Problem to work on -
Go through the entries and copy every one exactly.

Source material Block Start

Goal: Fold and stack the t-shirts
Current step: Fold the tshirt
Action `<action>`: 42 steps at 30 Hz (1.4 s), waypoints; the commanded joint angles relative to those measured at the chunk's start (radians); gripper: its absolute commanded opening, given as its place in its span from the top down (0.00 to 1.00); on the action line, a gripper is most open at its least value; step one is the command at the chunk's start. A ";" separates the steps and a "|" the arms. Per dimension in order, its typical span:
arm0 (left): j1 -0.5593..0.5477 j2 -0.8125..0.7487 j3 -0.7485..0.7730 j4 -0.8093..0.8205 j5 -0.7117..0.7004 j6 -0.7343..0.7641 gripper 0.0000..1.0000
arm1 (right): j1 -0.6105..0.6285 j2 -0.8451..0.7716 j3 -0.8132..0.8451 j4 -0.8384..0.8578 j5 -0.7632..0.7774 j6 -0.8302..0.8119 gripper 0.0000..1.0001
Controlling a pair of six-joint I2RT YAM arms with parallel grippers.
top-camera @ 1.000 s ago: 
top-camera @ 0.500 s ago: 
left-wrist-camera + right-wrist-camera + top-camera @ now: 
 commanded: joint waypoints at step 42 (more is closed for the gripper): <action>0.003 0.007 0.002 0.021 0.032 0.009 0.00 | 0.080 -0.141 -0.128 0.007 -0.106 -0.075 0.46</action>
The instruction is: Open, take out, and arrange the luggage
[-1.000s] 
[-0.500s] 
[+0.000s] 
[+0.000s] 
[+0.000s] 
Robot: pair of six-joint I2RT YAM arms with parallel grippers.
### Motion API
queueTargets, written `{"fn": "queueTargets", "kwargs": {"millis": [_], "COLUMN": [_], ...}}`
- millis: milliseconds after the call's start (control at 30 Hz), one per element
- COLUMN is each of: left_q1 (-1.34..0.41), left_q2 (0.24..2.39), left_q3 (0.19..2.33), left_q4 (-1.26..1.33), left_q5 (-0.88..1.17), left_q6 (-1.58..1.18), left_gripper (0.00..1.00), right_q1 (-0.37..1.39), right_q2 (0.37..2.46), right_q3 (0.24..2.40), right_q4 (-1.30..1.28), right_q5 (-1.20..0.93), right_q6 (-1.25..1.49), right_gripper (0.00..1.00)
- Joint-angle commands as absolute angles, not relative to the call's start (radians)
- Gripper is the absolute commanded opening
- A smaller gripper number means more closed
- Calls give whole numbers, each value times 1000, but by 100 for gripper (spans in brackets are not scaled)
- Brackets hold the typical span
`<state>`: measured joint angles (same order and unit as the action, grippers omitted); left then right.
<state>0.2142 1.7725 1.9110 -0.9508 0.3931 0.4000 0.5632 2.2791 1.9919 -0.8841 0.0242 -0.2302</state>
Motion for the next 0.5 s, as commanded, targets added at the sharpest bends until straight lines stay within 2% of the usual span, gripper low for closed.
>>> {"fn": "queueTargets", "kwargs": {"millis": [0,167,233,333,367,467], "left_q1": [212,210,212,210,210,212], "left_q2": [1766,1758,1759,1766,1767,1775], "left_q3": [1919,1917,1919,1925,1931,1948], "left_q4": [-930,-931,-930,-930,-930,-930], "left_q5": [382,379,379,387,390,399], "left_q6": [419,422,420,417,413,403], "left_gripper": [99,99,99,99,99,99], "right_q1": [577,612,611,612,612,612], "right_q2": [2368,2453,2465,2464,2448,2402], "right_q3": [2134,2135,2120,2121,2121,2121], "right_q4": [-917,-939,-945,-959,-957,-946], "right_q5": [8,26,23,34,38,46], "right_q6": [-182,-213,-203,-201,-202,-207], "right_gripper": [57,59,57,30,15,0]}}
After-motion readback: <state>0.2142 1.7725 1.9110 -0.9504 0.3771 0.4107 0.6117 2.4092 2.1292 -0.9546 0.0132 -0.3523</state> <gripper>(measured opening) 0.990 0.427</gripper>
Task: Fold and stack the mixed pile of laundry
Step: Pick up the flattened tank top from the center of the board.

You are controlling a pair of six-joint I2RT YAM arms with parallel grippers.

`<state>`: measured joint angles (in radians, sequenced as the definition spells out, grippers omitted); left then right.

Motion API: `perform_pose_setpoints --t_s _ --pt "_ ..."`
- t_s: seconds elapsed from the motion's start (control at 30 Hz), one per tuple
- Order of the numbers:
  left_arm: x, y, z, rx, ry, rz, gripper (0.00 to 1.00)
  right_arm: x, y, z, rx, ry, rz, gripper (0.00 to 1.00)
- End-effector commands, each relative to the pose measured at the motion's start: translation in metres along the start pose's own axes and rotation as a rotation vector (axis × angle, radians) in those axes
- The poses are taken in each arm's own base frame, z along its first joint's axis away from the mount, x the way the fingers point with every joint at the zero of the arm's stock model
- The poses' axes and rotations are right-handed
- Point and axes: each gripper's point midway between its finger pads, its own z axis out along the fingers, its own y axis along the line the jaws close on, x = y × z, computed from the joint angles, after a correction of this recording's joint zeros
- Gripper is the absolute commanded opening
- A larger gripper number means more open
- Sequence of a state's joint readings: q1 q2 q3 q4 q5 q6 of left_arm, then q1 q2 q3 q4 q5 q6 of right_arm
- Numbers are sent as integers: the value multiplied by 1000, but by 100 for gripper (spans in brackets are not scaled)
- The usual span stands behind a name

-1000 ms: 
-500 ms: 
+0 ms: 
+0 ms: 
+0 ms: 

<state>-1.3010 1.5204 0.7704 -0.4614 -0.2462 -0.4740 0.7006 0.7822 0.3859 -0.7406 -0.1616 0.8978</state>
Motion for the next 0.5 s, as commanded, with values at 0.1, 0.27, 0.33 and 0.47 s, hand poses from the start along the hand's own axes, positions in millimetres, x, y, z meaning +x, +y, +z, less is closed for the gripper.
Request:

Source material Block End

Result of the task -
Goal: Fold and stack the t-shirts
Current step: Fold the tshirt
Action `<action>`: 42 steps at 30 Hz (1.4 s), waypoints; the commanded joint angles relative to those measured at the chunk's start (radians); gripper: its absolute commanded opening, given as its place in its span from the top down (0.00 to 1.00); on the action line, a gripper is most open at its least value; step one is the command at the chunk's start. A ";" separates the steps and a "|" the arms. Per dimension in order, its typical span:
arm0 (left): j1 -0.5593..0.5477 j2 -0.8125..0.7487 j3 -0.7485..0.7730 j4 -0.8093..0.8205 j5 -0.7117..0.7004 j6 -0.7343..0.7641 gripper 0.0000..1.0000
arm1 (right): j1 -0.6105..0.6285 j2 -0.8451..0.7716 j3 -0.8132..0.8451 j4 -0.8384..0.8578 j5 -0.7632..0.7774 j6 -0.8302..0.8119 gripper 0.0000..1.0001
Controlling a pair of six-joint I2RT YAM arms with parallel grippers.
top-camera @ 1.000 s ago: 
top-camera @ 0.500 s ago: 
left-wrist-camera + right-wrist-camera + top-camera @ now: 
 commanded: joint waypoints at step 42 (more is closed for the gripper): <action>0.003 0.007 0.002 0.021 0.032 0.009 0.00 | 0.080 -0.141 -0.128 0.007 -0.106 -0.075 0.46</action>
The instruction is: Open, take out, and arrange the luggage
[-1.000s] 
[-0.500s] 
[+0.000s] 
[+0.000s] 
[+0.000s] 
Robot: pair of six-joint I2RT YAM arms with parallel grippers.
### Motion API
queueTargets, written `{"fn": "queueTargets", "kwargs": {"millis": [_], "COLUMN": [_], ...}}`
- millis: milliseconds after the call's start (control at 30 Hz), one per element
- COLUMN is each of: left_q1 (-1.34..0.41), left_q2 (0.24..2.39), left_q3 (0.19..2.33), left_q4 (-1.26..1.33), left_q5 (-0.88..1.17), left_q6 (-1.58..1.18), left_gripper (0.00..1.00), right_q1 (-0.37..1.39), right_q2 (0.37..2.46), right_q3 (0.24..2.40), right_q4 (-1.30..1.28), right_q5 (-1.20..0.93), right_q6 (-1.25..1.49), right_gripper (0.00..1.00)
- Joint-angle commands as absolute angles, not relative to the call's start (radians)
- Gripper is the absolute commanded opening
- A smaller gripper number means more closed
- Calls give whole numbers, each value times 1000, but by 100 for gripper (spans in brackets are not scaled)
- Brackets hold the typical span
`<state>`: measured joint angles (same order and unit as the action, grippers omitted); left then right.
<state>0.2142 1.7725 1.9110 -0.9508 0.3931 0.4000 0.5632 2.2791 1.9919 -0.8841 0.0242 -0.2302</state>
Motion for the next 0.5 s, as commanded, targets added at the sharpest bends until straight lines stay within 2% of the usual span, gripper low for closed.
>>> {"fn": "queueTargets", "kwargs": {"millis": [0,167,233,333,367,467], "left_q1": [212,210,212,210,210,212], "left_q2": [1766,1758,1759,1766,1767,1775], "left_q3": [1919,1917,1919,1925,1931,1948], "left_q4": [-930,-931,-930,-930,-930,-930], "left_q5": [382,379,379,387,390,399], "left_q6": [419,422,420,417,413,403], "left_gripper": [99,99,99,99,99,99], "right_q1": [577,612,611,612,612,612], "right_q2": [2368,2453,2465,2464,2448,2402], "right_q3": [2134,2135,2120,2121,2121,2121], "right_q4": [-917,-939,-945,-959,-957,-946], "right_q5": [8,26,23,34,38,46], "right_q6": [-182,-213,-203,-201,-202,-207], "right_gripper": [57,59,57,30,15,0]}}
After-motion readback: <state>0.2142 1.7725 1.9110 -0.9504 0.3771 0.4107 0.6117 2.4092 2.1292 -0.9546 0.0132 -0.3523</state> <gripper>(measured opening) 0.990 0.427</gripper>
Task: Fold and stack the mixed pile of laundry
Step: Pick up the flattened tank top from the center of the board.

You are controlling a pair of six-joint I2RT YAM arms with parallel grippers.

`<state>`: measured joint angles (in radians, sequenced as the definition spells out, grippers omitted); left then right.

Motion API: `perform_pose_setpoints --t_s _ --pt "_ ..."`
- t_s: seconds elapsed from the motion's start (control at 30 Hz), one per tuple
- Order of the numbers:
  left_arm: x, y, z, rx, ry, rz, gripper (0.00 to 1.00)
  right_arm: x, y, z, rx, ry, rz, gripper (0.00 to 1.00)
- End-effector commands, each relative to the pose measured at the motion's start: translation in metres along the start pose's own axes and rotation as a rotation vector (axis × angle, radians) in those axes
- The poses are taken in each arm's own base frame, z along its first joint's axis away from the mount, x the way the fingers point with every joint at the zero of the arm's stock model
- The poses' axes and rotations are right-handed
- Point and axes: each gripper's point midway between its finger pads, its own z axis out along the fingers, its own y axis along the line the jaws close on, x = y × z, computed from the joint angles, after a correction of this recording's joint zeros
- Gripper is the absolute commanded opening
- A larger gripper number means more open
- Sequence of a state's joint readings: q1 q2 q3 q4 q5 q6 of left_arm, then q1 q2 q3 q4 q5 q6 of right_arm
- Numbers are sent as integers: the value multiplied by 1000, but by 100 for gripper (spans in brackets are not scaled)
- The usual span stands behind a name

-1000 ms: 
-500 ms: 
+0 ms: 
+0 ms: 
+0 ms: 

<state>-1.3010 1.5204 0.7704 -0.4614 -0.2462 -0.4740 0.7006 0.7822 0.3859 -0.7406 -0.1616 0.8978</state>
Motion for the next 0.5 s, as commanded, with values at 0.1, 0.27, 0.33 and 0.47 s, hand poses from the start along the hand's own axes, positions in millimetres, x, y, z meaning +x, +y, +z, less is closed for the gripper.
Request:

Nothing remains to be added to the answer.